- TASK DETAILS -
Return all the lines below, exactly as they read.

- RECORDS -
╭──
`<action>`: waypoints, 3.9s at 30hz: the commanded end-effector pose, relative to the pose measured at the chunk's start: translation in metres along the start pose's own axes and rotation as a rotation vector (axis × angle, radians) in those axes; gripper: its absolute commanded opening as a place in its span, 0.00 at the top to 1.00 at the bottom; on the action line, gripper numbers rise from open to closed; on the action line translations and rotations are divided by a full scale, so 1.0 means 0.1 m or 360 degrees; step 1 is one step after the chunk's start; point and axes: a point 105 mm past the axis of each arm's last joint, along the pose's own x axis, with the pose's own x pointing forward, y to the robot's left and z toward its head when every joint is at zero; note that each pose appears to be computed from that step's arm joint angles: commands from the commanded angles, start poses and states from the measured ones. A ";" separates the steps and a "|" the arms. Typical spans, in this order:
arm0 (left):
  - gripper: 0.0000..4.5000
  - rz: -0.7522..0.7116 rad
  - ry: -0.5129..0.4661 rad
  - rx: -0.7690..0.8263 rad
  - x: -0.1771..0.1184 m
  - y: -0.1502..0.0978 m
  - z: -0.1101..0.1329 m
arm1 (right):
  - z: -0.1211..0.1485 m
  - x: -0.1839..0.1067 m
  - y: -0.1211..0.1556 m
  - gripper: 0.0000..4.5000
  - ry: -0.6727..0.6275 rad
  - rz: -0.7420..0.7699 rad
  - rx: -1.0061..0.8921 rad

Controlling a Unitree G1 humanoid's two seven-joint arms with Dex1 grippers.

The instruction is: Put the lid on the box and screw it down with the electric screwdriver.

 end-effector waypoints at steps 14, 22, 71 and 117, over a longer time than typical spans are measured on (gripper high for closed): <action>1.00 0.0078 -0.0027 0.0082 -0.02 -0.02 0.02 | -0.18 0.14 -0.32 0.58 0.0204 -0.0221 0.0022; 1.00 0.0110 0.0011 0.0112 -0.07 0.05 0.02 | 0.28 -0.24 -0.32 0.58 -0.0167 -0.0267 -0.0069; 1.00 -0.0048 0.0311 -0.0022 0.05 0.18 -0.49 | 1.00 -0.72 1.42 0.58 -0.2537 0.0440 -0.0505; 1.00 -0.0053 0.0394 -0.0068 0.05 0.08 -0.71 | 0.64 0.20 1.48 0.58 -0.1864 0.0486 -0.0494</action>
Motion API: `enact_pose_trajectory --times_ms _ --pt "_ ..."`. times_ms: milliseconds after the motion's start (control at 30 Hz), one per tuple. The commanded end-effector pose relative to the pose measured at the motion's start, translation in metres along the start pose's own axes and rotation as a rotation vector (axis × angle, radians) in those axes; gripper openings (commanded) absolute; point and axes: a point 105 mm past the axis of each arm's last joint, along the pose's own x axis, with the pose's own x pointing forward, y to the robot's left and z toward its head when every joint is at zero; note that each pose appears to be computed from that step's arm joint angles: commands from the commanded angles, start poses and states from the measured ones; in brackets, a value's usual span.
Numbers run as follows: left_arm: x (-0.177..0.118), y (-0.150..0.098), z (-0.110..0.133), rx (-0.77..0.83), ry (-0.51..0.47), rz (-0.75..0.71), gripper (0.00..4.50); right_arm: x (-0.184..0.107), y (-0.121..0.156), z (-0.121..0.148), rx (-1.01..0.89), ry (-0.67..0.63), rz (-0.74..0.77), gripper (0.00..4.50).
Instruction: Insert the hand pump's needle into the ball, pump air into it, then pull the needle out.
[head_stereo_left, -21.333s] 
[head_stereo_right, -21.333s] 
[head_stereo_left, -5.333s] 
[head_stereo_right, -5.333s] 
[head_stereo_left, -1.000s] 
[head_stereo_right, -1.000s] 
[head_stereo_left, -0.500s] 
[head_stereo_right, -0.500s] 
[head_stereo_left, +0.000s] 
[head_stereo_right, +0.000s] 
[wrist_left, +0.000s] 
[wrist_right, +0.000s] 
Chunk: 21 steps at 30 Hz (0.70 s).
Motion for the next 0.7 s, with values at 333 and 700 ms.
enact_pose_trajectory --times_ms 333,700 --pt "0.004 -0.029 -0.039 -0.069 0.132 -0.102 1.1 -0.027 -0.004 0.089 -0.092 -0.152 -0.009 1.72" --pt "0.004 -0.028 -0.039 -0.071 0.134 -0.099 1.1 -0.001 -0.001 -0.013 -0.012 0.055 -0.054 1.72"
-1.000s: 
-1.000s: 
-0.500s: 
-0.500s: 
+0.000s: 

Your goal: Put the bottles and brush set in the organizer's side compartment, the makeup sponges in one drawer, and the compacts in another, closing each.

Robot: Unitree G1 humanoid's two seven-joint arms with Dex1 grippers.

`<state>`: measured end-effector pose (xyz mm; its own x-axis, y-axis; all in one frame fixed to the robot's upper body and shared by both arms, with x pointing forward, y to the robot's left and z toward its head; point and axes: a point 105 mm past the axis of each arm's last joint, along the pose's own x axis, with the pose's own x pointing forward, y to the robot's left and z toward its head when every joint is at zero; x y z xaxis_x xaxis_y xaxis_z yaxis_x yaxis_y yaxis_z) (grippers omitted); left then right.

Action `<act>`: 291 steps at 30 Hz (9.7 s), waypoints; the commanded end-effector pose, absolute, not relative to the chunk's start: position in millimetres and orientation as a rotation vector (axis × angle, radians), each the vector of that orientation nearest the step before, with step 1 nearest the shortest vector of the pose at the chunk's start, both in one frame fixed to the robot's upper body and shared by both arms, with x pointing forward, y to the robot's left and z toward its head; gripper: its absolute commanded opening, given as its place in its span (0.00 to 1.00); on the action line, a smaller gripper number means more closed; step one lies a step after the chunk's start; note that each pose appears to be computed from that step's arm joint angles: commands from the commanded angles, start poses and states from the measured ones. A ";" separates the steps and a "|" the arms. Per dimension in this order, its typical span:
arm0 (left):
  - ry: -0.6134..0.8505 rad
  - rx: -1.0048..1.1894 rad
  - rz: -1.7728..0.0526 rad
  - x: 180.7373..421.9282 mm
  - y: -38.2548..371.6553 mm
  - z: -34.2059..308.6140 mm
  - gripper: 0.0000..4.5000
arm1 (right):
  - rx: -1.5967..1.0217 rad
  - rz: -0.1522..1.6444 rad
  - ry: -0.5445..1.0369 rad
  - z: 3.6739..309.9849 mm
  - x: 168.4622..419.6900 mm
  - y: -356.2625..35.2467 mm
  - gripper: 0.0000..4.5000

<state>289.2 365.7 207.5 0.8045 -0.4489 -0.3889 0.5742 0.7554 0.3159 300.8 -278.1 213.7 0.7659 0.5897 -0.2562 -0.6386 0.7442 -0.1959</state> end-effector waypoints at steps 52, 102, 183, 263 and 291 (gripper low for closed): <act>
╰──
- THE COMPLETED TASK -
`<action>`: waypoints, 3.9s at 30hz: the commanded end-effector pose, relative to the pose measured at the chunk's start: translation in metres along the start pose's own axes and rotation as a rotation vector (axis × angle, radians) in those axes; gripper: its absolute commanded opening as a place in its span, 0.00 at the top to 1.00 at the bottom; on the action line, gripper numbers rise from open to closed; on the action line translations and rotations are divided by a full scale, so 1.0 means 0.1 m or 360 degrees; step 1 is one step after the chunk's start; point and axes: a point 105 mm past the axis of each arm's last joint, along the pose's own x axis, with the pose's own x pointing forward, y to the robot's left and z toward its head when every joint is at zero; note that each pose appears to be computed from that step's arm joint angles: commands from the commanded angles, start poses and states from the measured ones. A ";" separates the steps and a "|" the arms. Typical spans, in this order:
arm0 (left):
  - gripper: 0.0000..4.5000
  - rz: -0.7522..0.7116 rad
  - ry: -0.5129..0.4661 rad
  - rx: -0.7690..0.8263 rad
  - x: -0.1771..0.1184 m
  - y: -0.1502..0.0978 m
  - z: -0.1101..0.1329 m
arm1 (right):
  - z: -0.1211..0.1485 m
  - x: -0.1839..0.1067 m
  - y: -0.1211..0.1556 m
  - gripper: 0.0000..4.5000
  - ry: -0.6727..0.6275 rad
  - rz: -0.7420..0.7699 rad
  - rx: -1.0061..0.8921 rad

Controlling a Unitree G1 humanoid's two seven-joint arms with Dex1 grippers.

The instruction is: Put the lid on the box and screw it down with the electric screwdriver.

 end-effector waypoints at steps 14, 22, 71 and 117, over a longer time than typical spans are measured on (gripper high for closed): <action>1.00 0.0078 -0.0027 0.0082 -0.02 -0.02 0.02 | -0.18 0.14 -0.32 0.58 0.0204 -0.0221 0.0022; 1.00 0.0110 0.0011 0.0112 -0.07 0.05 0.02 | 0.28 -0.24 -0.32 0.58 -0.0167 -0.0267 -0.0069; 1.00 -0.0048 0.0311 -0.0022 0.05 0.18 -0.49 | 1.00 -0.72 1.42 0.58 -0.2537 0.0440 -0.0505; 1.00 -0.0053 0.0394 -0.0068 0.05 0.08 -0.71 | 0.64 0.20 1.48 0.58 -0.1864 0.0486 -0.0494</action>
Motion API: `enact_pose_trajectory --times_ms _ --pt "_ ..."`. times_ms: milliseconds after the motion's start (control at 30 Hz), one per tuple. The commanded end-effector pose relative to the pose measured at the motion's start, translation in metres along the start pose's own axes and rotation as a rotation vector (axis × angle, radians) in those axes; gripper openings (commanded) absolute; point and axes: a point 105 mm past the axis of each arm's last joint, along the pose's own x axis, with the pose's own x pointing forward, y to the robot's left and z toward its head when every joint is at zero; note that each pose appears to be computed from that step's arm joint angles: commands from the commanded angles, start poses and states from the measured ones; in brackets, a value's usual span.
Numbers run as follows: left_arm: x (-0.177..0.118), y (-0.150..0.098), z (-0.110..0.133), rx (-0.77..0.83), ry (-0.51..0.47), rz (-0.75..0.71), gripper (0.00..4.50); right_arm: x (-0.184..0.107), y (-0.121..0.156), z (-0.121..0.148), rx (-1.01..0.89), ry (-0.67..0.63), rz (-0.74..0.77), gripper (0.00..4.50).
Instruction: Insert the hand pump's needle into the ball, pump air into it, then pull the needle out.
[head_stereo_left, -21.333s] 
[head_stereo_right, -21.333s] 
[head_stereo_left, -5.333s] 
[head_stereo_right, -5.333s] 
[head_stereo_left, -1.000s] 
[head_stereo_right, -1.000s] 
[head_stereo_left, -0.500s] 
[head_stereo_right, -0.500s] 
[head_stereo_left, +0.000s] 
[head_stereo_right, +0.000s] 
[wrist_left, +0.000s] 
[wrist_right, +0.000s] 
Chunk: 21 steps at 30 Hz (0.70 s).
Motion for the next 0.7 s, with values at 333 and 700 ms.
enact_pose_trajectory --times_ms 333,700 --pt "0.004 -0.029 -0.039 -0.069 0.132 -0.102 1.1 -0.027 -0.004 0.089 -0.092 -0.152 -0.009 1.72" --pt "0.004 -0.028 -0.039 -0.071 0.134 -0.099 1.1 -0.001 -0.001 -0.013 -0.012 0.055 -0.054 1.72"
-1.000s: 
-1.000s: 
-0.500s: 
-0.500s: 
+0.000s: 

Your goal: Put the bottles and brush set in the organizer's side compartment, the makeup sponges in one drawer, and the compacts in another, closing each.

Robot: Unitree G1 humanoid's two seven-joint arms with Dex1 grippers.

`<state>`: measured end-effector pose (xyz mm; its own x-axis, y-axis; all in one frame fixed to the robot's upper body and shared by both arms, with x pointing forward, y to the robot's left and z toward its head; point and axes: a point 105 mm past the axis of each arm's last joint, along the pose's own x axis, with the pose's own x pointing forward, y to the robot's left and z toward its head when every joint is at zero; x y z xaxis_x xaxis_y xaxis_z yaxis_x yaxis_y yaxis_z) (grippers omitted); left then right.

Action `<act>`: 291 steps at 30 Hz (9.7 s), waypoints; the commanded end-effector pose, absolute, not relative to the chunk's start: position in millimetres and orientation as a rotation vector (axis × angle, radians), each the vector of that orientation nearest the step before, with step 1 nearest the shortest vector of the pose at the chunk's start, both in one frame fixed to the robot's upper body and shared by both arms, with x pointing forward, y to the robot's left and z toward its head; gripper: its absolute commanded opening, given as its place in its span (0.00 to 1.00); on the action line, a smaller gripper number means more closed; step one lies a step after the chunk's start; note that each pose appears to be computed from that step's arm joint angles: commands from the commanded angles, start poses and states from the measured ones. A ";" separates the steps and a "|" the arms. Per dimension in this order, its typical span:
arm0 (left):
  - ry: -0.6134..0.8505 rad
  - rx: -1.0048..1.1894 rad
  - rz: -1.7728..0.0526 rad
  - x: 180.7373..421.9282 mm
  - y: -38.2548..371.6553 mm
  - z: -34.2059..308.6140 mm
  - gripper: 0.0000..4.5000
arm1 (right):
  - rx: -1.5967..1.0217 rad
  - rz: -0.1522..1.6444 rad
  - ry: -0.5445..1.0369 rad
  - z: 3.6739..309.9849 mm
  - x: 168.4622..419.6900 mm
  - y: -356.2625..35.2467 mm
  - gripper: 0.0000..4.5000

<state>289.2 365.7 207.5 0.8045 -0.4489 -0.3889 0.5742 0.7554 0.3159 300.8 -278.1 213.7 0.7659 0.5897 -0.2562 -0.6386 0.7442 -0.1959</state> end-effector waypoints at steps 52, 102, 183, 263 and 291 (gripper low for closed): <act>

This output contains the complete answer.